ACTIVITY: Report every line from the following entries that contains the string "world".

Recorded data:
——

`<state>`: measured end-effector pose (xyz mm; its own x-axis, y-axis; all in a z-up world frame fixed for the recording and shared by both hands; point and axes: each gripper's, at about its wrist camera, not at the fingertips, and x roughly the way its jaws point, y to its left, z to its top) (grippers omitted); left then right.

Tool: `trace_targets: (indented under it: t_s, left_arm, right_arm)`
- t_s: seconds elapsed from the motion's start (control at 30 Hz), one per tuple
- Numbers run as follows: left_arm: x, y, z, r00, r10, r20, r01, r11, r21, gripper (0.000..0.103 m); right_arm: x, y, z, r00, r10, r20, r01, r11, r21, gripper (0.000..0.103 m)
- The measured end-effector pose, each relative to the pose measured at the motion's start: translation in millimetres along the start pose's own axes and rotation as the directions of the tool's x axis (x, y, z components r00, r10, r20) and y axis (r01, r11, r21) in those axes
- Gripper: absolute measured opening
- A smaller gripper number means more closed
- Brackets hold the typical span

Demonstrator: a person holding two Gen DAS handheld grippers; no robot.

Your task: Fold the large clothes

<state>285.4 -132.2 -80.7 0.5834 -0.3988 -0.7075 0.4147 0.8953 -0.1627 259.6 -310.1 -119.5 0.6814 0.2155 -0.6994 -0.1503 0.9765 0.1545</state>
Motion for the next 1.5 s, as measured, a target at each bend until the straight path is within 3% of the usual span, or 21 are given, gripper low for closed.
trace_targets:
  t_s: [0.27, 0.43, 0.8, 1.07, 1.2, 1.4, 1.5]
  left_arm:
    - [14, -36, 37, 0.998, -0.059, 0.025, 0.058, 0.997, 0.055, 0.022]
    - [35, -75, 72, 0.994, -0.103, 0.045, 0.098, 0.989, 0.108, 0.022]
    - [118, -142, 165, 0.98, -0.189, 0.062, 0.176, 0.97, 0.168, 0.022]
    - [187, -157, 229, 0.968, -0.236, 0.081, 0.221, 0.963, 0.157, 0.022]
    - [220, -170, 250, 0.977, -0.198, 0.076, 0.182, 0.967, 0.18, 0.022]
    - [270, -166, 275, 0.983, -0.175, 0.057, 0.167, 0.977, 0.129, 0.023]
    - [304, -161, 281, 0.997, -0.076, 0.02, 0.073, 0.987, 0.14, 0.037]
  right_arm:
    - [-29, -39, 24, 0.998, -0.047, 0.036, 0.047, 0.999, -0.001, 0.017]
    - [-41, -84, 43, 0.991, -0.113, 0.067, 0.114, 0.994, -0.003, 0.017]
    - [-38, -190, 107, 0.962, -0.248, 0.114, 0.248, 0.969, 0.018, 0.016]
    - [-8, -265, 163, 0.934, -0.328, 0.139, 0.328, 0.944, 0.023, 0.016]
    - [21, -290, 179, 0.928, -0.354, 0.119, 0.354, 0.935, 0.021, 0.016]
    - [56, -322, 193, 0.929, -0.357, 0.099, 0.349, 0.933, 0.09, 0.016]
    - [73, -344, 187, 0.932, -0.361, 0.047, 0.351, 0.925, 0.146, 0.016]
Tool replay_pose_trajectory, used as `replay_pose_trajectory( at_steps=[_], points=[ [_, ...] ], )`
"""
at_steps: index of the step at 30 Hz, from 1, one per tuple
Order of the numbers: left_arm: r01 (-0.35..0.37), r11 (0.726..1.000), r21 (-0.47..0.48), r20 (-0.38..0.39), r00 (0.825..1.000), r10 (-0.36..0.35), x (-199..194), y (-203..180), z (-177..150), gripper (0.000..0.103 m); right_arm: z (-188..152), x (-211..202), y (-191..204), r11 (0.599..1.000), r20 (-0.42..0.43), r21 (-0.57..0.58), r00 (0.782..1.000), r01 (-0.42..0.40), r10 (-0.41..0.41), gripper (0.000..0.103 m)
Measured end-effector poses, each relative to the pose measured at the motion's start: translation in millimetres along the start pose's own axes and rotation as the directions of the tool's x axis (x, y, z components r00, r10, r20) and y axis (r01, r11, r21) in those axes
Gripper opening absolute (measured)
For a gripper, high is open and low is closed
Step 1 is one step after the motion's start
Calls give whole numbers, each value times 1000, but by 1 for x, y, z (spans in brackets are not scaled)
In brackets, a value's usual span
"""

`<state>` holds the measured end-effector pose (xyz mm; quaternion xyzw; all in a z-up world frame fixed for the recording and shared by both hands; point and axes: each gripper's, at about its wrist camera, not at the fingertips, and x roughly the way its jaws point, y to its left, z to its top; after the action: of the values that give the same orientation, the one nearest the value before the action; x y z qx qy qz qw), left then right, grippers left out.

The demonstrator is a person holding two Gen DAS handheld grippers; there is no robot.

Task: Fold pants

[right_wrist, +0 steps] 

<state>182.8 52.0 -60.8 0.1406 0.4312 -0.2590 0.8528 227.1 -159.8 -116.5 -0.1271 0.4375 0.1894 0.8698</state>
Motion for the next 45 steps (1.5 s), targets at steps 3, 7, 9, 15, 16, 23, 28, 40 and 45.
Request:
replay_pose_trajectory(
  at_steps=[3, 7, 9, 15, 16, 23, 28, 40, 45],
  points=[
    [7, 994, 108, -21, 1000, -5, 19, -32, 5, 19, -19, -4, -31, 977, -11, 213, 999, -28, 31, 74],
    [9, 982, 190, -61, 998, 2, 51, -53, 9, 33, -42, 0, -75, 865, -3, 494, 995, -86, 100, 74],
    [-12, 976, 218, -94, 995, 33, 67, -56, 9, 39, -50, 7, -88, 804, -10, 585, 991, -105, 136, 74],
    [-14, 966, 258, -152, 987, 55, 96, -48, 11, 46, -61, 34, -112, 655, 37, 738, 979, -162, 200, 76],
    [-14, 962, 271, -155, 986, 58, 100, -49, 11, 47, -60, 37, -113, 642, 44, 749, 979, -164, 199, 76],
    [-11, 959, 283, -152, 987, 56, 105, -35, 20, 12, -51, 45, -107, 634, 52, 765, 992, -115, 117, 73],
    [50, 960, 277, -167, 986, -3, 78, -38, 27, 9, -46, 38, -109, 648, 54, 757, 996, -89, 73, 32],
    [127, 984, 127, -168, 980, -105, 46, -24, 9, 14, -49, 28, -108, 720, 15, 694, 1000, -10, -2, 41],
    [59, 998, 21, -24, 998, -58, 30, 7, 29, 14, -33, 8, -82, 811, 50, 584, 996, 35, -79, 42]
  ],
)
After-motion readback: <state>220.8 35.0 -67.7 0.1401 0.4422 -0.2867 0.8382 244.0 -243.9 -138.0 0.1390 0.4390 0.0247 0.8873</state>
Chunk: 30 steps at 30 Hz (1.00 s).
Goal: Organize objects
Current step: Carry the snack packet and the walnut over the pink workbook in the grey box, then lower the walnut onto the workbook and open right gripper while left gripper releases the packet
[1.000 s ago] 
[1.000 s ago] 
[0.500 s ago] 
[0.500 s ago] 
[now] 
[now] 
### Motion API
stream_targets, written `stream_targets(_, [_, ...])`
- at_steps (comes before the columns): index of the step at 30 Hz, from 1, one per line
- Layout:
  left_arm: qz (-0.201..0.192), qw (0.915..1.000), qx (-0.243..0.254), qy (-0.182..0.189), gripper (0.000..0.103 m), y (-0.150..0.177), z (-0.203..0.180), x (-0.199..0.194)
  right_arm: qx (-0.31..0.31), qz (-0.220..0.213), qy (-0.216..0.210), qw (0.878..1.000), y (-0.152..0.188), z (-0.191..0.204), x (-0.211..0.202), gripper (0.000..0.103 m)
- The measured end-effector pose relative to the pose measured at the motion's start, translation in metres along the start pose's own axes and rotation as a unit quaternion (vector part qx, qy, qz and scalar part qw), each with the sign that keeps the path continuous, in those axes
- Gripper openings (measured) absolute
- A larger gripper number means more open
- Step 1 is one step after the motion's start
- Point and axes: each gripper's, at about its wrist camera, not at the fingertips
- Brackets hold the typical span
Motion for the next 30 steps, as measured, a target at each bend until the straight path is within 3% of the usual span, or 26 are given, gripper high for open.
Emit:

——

THE ANSWER:
`<state>`: measured end-effector pose (xyz mm; its own x-axis, y-axis; all in a z-up world frame fixed for the recording and shared by both hands; point and axes: each gripper's, at about its wrist camera, not at the fingertips, and x roughly the way its jaws point, y to its left, z to its top) (grippers omitted); left then right.
`<state>` holds the measured end-effector pose (xyz mm; quaternion xyzw; all in a z-up world frame fixed for the recording and shared by both hands; point and axes: each gripper's, at about its wrist camera, not at the fingertips, and x roughly the way its jaws point, y to its left, z to its top; after the action: of the values that give the same orientation, the one nearest the value before the action; x y z qx qy qz qw), left then right, grippers left out.

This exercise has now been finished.